- [Task to carry out]
Only the lines from the one with "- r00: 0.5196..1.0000" to the end of the material should be reproduced, exactly and in full, both ends included.

- [Information shown]

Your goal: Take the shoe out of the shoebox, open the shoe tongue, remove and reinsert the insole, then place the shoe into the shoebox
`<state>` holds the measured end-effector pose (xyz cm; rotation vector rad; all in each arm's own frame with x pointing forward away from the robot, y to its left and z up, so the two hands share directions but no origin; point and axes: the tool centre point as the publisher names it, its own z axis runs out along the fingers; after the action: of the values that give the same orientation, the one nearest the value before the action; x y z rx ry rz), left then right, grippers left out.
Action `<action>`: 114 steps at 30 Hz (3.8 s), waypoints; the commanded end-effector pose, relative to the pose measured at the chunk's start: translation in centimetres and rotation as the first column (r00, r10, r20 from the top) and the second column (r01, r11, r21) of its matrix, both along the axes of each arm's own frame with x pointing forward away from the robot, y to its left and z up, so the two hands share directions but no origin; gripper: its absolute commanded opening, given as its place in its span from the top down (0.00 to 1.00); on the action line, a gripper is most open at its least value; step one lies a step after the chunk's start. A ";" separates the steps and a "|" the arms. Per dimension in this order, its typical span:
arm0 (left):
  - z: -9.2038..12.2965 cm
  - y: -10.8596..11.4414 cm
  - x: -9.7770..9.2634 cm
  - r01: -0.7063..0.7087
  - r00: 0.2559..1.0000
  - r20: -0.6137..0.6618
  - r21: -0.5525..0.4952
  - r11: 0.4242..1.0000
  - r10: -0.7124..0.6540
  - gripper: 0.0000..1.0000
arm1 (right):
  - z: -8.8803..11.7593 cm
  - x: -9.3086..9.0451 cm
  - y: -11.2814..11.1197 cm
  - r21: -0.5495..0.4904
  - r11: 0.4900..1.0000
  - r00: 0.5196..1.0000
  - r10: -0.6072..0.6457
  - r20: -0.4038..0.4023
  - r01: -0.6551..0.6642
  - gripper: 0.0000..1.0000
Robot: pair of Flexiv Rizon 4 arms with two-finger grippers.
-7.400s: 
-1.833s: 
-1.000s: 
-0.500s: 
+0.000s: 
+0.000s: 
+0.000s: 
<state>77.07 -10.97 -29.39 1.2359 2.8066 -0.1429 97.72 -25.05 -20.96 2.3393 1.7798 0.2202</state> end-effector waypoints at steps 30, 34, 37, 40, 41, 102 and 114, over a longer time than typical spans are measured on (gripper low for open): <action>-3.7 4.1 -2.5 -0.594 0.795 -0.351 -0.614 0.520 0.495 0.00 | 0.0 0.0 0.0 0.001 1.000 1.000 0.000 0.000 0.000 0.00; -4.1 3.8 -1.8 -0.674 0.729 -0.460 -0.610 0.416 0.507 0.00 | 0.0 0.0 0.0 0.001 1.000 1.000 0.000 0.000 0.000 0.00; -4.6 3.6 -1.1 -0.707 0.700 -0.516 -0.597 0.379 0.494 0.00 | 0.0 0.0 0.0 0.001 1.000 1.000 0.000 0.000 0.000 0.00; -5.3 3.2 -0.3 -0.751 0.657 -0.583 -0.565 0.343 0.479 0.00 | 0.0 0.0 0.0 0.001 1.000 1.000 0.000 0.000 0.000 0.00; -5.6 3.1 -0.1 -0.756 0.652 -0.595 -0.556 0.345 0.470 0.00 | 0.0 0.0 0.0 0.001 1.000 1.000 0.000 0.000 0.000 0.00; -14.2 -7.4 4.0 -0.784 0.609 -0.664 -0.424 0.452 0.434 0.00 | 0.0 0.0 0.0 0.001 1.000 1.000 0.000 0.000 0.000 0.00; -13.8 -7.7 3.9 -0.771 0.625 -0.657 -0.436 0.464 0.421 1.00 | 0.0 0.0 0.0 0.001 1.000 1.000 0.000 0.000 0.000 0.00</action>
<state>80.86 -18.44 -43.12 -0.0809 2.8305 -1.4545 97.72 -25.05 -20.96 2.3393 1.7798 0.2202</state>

- [Solution to the exercise]
  - r00: 0.5196..1.0000
  - r10: -0.6072..0.6457
  - r20: -0.4038..0.4023
  - r01: -0.6551..0.6642
  - gripper: 0.0000..1.0000
Robot: pair of Flexiv Rizon 4 arms with two-finger grippers.
-7.400s: 
-1.833s: 
-1.000s: 
-0.500s: 
+0.000s: 
+0.000s: 
+0.000s: 
<state>77.07 -10.97 -29.39 1.2359 2.8066 -0.1429 97.72 -25.05 -20.96 2.3393 1.7798 0.2202</state> end-effector waypoints at steps 30, 34, 37, 40, 41, 102 and 114, over a longer time than typical spans are measured on (gripper low for open): <action>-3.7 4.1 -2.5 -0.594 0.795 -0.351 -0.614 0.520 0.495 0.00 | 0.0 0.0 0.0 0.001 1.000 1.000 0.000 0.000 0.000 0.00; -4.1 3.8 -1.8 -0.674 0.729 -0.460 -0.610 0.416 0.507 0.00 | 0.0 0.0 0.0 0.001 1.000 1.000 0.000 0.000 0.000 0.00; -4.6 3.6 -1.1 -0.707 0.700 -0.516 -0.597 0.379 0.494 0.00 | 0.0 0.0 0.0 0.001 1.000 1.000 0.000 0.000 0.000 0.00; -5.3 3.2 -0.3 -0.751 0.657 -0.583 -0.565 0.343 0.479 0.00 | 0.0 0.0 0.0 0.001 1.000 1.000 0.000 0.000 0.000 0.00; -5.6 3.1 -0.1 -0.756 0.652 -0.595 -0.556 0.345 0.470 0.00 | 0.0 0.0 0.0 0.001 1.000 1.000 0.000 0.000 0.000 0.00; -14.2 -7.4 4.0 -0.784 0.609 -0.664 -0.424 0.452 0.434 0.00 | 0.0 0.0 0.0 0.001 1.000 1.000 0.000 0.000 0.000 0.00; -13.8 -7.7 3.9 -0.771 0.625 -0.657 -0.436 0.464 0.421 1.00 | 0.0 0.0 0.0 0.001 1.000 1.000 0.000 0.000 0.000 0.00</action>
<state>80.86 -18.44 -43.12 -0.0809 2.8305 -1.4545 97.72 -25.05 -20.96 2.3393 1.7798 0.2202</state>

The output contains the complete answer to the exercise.